People know they’re supposed to eat a healthy and balanced diet, which by most nutritional expert guidelines is to include four to five servings of vegetables each day. While your mother may have continually nagged you into eating your veggies as a child, often you find yourself as an adult avoiding green vegetables just because you don’t like how they taste. But if you are concerned about nutrition, there are alternatives to eating greens that may work for you.

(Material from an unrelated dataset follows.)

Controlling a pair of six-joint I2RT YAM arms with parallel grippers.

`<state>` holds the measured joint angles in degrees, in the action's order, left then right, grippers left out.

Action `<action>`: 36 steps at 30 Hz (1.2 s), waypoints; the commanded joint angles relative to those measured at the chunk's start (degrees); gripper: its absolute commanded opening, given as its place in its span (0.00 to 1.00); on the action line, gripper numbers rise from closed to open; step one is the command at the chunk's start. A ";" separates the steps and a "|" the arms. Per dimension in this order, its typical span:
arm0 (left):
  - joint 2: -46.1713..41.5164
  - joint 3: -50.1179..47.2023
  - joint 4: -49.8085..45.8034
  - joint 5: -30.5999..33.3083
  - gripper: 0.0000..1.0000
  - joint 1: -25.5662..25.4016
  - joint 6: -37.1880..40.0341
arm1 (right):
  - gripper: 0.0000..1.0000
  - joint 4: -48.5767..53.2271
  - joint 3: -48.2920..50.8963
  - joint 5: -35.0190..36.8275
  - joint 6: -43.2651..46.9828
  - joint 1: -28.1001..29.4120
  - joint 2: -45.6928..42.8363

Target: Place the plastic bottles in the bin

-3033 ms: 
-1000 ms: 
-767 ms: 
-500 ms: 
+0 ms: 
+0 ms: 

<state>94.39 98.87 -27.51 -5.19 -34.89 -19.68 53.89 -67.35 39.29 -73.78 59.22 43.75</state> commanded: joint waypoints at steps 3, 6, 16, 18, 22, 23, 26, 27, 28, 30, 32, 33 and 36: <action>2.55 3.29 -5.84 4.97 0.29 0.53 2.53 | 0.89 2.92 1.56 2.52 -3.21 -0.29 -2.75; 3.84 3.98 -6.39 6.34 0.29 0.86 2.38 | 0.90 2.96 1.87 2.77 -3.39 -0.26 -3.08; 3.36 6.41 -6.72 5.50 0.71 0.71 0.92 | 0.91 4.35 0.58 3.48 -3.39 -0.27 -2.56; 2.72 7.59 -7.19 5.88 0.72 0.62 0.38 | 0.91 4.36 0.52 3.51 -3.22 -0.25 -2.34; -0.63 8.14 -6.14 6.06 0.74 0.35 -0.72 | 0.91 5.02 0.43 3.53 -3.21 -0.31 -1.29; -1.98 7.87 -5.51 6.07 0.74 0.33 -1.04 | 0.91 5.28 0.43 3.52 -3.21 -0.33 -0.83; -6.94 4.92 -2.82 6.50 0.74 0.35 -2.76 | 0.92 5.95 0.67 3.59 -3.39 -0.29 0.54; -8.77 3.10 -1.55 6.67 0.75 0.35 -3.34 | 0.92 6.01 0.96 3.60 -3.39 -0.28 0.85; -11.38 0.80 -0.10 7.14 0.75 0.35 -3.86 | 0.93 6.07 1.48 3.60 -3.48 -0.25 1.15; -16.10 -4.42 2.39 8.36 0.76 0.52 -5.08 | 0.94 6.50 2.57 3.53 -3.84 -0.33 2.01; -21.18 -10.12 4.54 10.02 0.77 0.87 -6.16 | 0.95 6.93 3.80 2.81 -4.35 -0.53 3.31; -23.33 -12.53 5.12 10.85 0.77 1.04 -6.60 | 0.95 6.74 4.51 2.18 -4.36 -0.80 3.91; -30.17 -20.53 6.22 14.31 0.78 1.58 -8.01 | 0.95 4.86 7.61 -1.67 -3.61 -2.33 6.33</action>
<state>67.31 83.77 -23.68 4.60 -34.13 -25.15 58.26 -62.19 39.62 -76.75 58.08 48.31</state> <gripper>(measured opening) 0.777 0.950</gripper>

Fresh-Squeezed Green Juice
Many nutrition regimens follow the mantra, “eat your fruit, drink your vegetables.” One of the reasons is that most people eat vegetables prepared in a cooked manner as opposed to raw. It is easy to lose some nutritional value, and perhaps most of it when cooking vegetables. While the best way to consume vegetables, to maximize all the nutrients and phytochemicals that protect the body’s cells from damage, is to eat them raw. Freshly squeezed vegetable juice is preferable to cooked vegetables or far worse, no vegetables at all.
Cold-Pressed Green Juice
Despite what may seem intuitive, all juices are not the same. Typically, to make fresh juice, vegetables get put in a blender. During the blending process, they are exposed to air along with heat from the blades of the blender. The combined action lowers the overall nutritional value of the vegetables.
Cold pressing, in contrast, does not expose the vegetables to oxygen. Instead, a vegetable is ground up and exposed to thousands of pounds of pressure, which extracts every drop of juice available. Avoiding exposure to oxygen and because more of the fiber is converted to juice through cold pressing as compared to blending, cold-pressed juices provide more significant health benefits.
Spirulina is a cyanobacterium, common blue-green algae found to have significant nutritional benefits. It is particularly rich in protein, carotenoids, B vitamins, calcium, magnesium, iron,potassium and manganese. Some people, however, do not prefer to derive their nutrition via supplements.
Consume a Healthy, Well-Balanced Diet without Greens?
While vegetables provide many essential nutrients for the building blocks of your body, it is nonetheless possible to maintain a relatively healthy diet without eating green vegetables if you pay close attention to your overall nutritional needs. In particular:
• Eat more fruit. Many of the same nutritional elements, such as potassium and magnesium, found in vegetables, are also contained in fruits but not in as significant concentrations. Therefore, you need to eat more fruit if you don’t eat vegetables. Aim for a variety of different colors of fruit at each meal and snacks.
• Eat whole grains. Whole grains are an essential food group in their own right, but if you do not eat green vegetables, they become even more so. Fiber, B vitamins and vitamin E found in whole grains can offset those nutrients vegetables typically provide.
• Avoid unhealthy fats. When you eat vegetables, you are not consuming fat. If you abstain from vegetables, be sure you do not increase foods high in unhealthy fat instead. Avoid saturated and trans fats, and try and focus on nuts, seeds and avocados as good sources of healthy fats.
• Opt for low or non-fat dairy products. Leafy green vegetables are an excellent source of calcium, for example, but if you’re increasing your dairy input to compensate for no vegetables, whole milk products are high in fat and can add unwanted pounds and raise cholesterol.
Eating a well-balanced diet should be everyone’s goal, but sometimes there are reasons you are unable to do so. If you cannot (or choose not to) eat green vegetables, it does not mean you cannot be healthy, but you do have to pay closer attention to the foods you do eat.